To support a claim for CPT 58573, the following information should be documented:

  • Patient’s medical history and reason for the procedure
  • Diagnostic tests and imaging studies performed
  • Details of the surgical procedure, including the steps performed, instruments used, and any complications encountered
  • Weight of the uterus and the removal of tube(s) and/or ovary(s)
  • Postoperative care and follow-up instructions

7. Billing guidelines

When billing for CPT code 58573, it is essential to follow the specific guidelines and rules set by the payer. Some tips for billing this code include:

  • Ensure accurate documentation of the procedure and its necessity
  • Do not report CPT 58573 in conjunction with codes 49320, 57000, 57180, 57410, 58140-58146, 58150, 58545, 58546, 58561, 58661, 58670, and 58671
  • Verify payer-specific requirements and guidelines for billing this code

8. Historical information

CPT 58573 was added to the Current Procedural Terminology system on January 1, 2008. There have been no updates to the code since its addition.

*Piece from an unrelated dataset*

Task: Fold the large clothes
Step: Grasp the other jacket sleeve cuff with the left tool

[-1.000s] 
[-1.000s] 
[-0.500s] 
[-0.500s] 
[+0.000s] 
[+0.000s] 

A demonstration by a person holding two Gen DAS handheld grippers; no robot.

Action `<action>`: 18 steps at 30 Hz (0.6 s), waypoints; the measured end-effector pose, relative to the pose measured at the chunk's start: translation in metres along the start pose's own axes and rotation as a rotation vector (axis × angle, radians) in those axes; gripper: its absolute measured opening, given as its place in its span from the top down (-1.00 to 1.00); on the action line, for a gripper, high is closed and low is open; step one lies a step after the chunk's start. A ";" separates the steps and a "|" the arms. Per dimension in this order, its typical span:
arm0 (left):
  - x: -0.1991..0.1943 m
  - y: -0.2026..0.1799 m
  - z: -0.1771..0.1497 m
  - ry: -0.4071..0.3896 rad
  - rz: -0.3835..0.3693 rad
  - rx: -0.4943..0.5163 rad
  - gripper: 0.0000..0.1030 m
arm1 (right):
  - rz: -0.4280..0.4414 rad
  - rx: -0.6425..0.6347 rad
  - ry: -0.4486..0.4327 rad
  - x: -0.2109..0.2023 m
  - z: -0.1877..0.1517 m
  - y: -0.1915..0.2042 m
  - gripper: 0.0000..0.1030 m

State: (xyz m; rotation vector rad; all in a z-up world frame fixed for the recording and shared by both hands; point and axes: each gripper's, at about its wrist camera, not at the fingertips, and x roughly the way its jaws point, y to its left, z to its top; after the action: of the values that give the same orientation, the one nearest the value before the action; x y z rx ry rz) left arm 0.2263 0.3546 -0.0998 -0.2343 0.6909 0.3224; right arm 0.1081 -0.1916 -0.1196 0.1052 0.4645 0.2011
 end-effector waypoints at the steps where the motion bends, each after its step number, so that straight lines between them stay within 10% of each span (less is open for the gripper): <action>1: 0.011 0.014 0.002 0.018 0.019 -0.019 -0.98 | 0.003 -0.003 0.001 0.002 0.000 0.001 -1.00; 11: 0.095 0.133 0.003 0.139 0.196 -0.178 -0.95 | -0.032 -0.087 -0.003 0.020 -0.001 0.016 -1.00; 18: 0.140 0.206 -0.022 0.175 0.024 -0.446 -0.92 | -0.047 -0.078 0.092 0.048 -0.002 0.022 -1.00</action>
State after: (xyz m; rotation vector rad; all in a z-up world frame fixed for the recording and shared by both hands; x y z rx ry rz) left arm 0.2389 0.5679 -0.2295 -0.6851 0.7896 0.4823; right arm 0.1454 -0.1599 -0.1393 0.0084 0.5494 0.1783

9. Similar codes to CPT 58573

Five similar codes to CPT 58573 and how they differ are:

  • CPT 58570: Laparoscopic hysterectomy for a uterus weighing 250 g or less, with removal of tube(s) and/or ovary(s)
  • CPT 58571: Laparoscopic hysterectomy for a uterus weighing 250 g or less, without removal of tube(s) and/or ovary(s)
  • CPT 58572: Laparoscopic hysterectomy for a uterus weighing more than 250 g, without removal of tube(s) and/or ovary(s)
  • CPT 58561: Laparoscopic hysterectomy with removal of tube(s) and/or ovary(s) and sampling of pelvic and/or para-aortic lymph nodes
  • CPT 58554: Laparoscopic supracervical hysterectomy for a uterus weighing more than 250 g, with removal of tube(s) and/or ovary(s)

10. Examples

Here are 10 detailed examples of CPT code 58573 procedures:

  1. A 45-year-old woman with a large uterine fibroid causing heavy menstrual bleeding undergoes a laparoscopic total hysterectomy with removal of both fallopian tubes and ovaries.
  2. A 50-year-old woman with endometrial cancer and a uterus weighing 300 g undergoes a laparoscopic total hysterectomy with removal of both fallopian tubes.
  3. A 38-year-old woman with severe endometriosis and a uterus weighing 275 g undergoes a laparoscopic total hysterectomy with removal of both ovaries.
  4. A 47-year-old woman with a history of multiple large uterine fibroids and a uterus weighing 350 g undergoes a laparoscopic total hysterectomy with removal of both fallopian tubes and ovaries.
  5. A 52-year-old woman with a large uterine fibroid causing pelvic pain and a uterus weighing 280 g undergoes a laparoscopic total hysterectomy with removal of both fallopian tubes.
  6. A 41-year-old woman with a history of severe endometriosis and a uterus weighing 325 g undergoes a laparoscopic total hysterectomy with removal of both ovaries.
  7. A 48-year-old woman with a large uterine fibroid causing urinary incontinence and a uterus weighing 290 g undergoes a laparoscopic total hysterectomy with removal of both fallopian tubes and ovaries.
  8. A 53-year-old woman with a history of multiple large uterine fibroids and a uterus weighing 310 g undergoes a laparoscopic total hysterectomy with removal of both fallopian tubes.
  9. A 40-year-old woman with severe endometriosis and a uterus weighing 260 g undergoes a laparoscopic total hysterectomy with removal of both ovaries and fallopian tubes.
  10. A 49-year-old woman with a large uterine fibroid causing heavy menstrual bleeding and a uterus weighing 320 g undergoes a laparoscopic total hysterectomy with removal of both fallopian tubes and ovaries.